Imagine creating a seven-day holiday that could be celebrated by millions. Maulana Karenga has done just that.

In 1966, Karenga offered Kwanzaa as a non-religious African-American holiday that celebrates family, community and culture.

Now there’s a commemorative postage stamp.

The founding father, activist and professor in the Department of Black Studies at California State University, Long Beach will speak about Kwanzaa Tuesday in Lynnwood.

Performers from Seattle’s Sankofa Theatre add to the Kwanzaa celebration with “Maafa Experience,” an exploration of the legacy of the transatlantic slave trade route through music, poetry, dance, drumming, and drama.

Maafa, a Ki-Swahli word, means tragedy or calamity. Sankofa is a mythical African bird that flies forward while looking backward.

The performance honors the millions of Africans taken from the continent for commercial purposes, and turned into slaves, mostly in the southeastern United States.

But it also celebrates the resiliency of the human spirit.

In the mid-’60s, Karenga believed that there was no identifiable system of values and views to give Americans of African descent a meaningful interpretation of their lives or culture.

Karenga created Kwanzaa based on traditional African harvest celebrations to reaffirm the communitarian vision and values of the African culture.

Kwanzaa is based on the Nguzo Saba, the seven principles that celebrate and strengthen family and community.

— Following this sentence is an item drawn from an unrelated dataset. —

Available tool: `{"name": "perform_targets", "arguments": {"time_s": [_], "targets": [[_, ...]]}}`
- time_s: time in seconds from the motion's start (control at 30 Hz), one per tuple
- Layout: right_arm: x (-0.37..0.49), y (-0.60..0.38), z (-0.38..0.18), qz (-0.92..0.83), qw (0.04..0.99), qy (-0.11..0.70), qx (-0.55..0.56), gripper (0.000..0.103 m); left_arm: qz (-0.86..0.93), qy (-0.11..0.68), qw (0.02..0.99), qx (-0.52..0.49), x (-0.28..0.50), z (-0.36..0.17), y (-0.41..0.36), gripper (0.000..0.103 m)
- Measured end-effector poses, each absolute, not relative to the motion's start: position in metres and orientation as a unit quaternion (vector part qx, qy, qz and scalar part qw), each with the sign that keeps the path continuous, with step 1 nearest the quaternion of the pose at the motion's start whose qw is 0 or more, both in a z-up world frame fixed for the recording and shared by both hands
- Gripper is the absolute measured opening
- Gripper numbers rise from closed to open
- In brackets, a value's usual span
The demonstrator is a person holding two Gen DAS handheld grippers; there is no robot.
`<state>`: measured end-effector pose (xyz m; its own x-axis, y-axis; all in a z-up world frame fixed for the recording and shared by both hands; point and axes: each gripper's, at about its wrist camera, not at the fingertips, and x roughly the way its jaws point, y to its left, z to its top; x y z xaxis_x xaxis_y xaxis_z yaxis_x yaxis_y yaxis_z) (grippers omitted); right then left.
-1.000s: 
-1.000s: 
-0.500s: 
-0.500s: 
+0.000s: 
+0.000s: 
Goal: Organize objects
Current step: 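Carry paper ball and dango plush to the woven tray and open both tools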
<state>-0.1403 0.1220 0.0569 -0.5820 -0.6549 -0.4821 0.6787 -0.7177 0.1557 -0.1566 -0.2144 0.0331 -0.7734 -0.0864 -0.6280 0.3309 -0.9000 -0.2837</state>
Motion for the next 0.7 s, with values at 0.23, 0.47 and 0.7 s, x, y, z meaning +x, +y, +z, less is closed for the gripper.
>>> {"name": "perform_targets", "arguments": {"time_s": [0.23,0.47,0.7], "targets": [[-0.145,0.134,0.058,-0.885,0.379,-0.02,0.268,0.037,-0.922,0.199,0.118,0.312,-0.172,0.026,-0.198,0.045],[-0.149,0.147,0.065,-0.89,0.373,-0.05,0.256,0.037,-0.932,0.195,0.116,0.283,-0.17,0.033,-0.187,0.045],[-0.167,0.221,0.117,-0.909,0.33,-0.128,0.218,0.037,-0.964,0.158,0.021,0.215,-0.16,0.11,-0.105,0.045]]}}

The social principles are unity, self-determination, collective work and responsibility, cooperative economics, purpose, creativity, and faith. Kwanzaa provides a framework to examine one’s actions and place in the community.

“We must focus on standing worthy before out people and in the world,” Karenga said in the official Kwanzaa Web site.

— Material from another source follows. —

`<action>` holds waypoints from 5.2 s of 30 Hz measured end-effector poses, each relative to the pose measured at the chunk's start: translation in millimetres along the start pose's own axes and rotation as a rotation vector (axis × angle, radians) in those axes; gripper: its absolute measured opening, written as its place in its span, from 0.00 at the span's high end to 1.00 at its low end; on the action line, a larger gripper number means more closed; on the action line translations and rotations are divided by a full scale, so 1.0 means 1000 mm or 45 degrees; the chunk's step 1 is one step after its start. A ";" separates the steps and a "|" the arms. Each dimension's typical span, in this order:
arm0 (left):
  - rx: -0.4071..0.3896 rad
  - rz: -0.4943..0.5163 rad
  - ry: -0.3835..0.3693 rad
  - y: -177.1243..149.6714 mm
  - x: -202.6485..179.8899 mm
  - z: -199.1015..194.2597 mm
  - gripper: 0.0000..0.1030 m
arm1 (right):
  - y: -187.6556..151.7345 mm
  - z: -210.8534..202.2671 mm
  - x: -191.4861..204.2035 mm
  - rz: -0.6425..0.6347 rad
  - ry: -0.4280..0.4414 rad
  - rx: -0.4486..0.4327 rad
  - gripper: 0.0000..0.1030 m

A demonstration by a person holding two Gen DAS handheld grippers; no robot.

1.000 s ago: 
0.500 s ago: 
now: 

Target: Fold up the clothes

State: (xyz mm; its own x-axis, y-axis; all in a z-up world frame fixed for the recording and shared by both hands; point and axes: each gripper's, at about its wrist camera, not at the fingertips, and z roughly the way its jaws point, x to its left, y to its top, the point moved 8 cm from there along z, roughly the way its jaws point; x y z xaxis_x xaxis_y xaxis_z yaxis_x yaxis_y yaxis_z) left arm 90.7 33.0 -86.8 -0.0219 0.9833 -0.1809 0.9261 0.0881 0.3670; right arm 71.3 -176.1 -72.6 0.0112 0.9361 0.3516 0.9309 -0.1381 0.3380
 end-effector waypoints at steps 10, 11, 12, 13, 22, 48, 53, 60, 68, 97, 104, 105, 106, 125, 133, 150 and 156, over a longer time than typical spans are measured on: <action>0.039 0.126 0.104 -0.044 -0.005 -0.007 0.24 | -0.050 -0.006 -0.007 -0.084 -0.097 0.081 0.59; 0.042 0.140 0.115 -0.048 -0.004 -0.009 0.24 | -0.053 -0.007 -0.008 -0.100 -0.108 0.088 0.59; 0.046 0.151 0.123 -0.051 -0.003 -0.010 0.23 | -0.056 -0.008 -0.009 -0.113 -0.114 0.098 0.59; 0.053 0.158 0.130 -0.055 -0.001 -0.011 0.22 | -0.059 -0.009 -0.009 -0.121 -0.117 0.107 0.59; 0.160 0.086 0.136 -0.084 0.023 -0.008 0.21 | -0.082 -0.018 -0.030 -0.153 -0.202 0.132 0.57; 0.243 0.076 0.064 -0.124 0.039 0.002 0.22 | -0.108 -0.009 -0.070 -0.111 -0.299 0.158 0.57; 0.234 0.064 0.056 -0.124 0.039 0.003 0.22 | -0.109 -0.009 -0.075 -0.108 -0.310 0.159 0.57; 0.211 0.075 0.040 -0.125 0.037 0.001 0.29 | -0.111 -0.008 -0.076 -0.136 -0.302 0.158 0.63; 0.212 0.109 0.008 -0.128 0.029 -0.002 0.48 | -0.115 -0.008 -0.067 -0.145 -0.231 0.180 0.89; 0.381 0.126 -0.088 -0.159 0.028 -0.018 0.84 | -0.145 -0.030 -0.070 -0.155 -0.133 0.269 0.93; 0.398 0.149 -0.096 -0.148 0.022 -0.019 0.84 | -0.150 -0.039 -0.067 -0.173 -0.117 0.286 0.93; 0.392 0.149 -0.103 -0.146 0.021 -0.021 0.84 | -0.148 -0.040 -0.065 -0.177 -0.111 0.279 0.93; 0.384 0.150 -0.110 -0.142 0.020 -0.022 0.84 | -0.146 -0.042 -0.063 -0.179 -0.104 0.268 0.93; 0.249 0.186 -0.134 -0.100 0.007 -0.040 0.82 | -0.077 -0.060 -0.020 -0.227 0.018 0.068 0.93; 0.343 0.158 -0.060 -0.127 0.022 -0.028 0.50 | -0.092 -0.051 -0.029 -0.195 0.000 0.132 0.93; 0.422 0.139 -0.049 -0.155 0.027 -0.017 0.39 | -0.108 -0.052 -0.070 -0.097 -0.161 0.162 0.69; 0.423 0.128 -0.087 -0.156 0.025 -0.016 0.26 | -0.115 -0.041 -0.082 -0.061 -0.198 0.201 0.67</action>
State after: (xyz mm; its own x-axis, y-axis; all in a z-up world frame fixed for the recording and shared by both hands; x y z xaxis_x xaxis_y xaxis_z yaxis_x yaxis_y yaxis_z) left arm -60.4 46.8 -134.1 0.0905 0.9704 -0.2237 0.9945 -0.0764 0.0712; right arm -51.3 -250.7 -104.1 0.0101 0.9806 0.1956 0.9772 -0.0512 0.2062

“Because we live in an individualistic society, people put such emphasis on self-gratification and self-indulgence they do not see that there is a collective aspect to what we are about as a people.

“The need to root oneself in one’s culture, extract its models of excellence and possibility, and emulate them in our ongoing efforts to be the best of what it means to be African and human.”

Kwanzaa was not created as an alternative to religion or religious holidays but as a cultural common ground with spiritual qualities for African-Americans, Karenga said.

“Kwanzaa reinforces associated values of truth, justice, propriety, harmony, balance, reciprocity and order …

“It reminds us to hold to our ancient traditions as a people who are spiritually grounded, who respect our ancestors and elders, cherish and challenge our children, care for the vulnerable, relate rightfully to the environment and always seek to embrace the good.”

“Maafa Experience,”

6 p.m. Tuesday, Triton Union Building 202, Edmonds Community College, 20000 68th Ave. W., Lynnwood; free.

“Maafa Experience,”

6 p.m. Tuesday, Triton Union Building 202, Edmonds Community College, 20000 68th Ave. W., Lynnwood; free.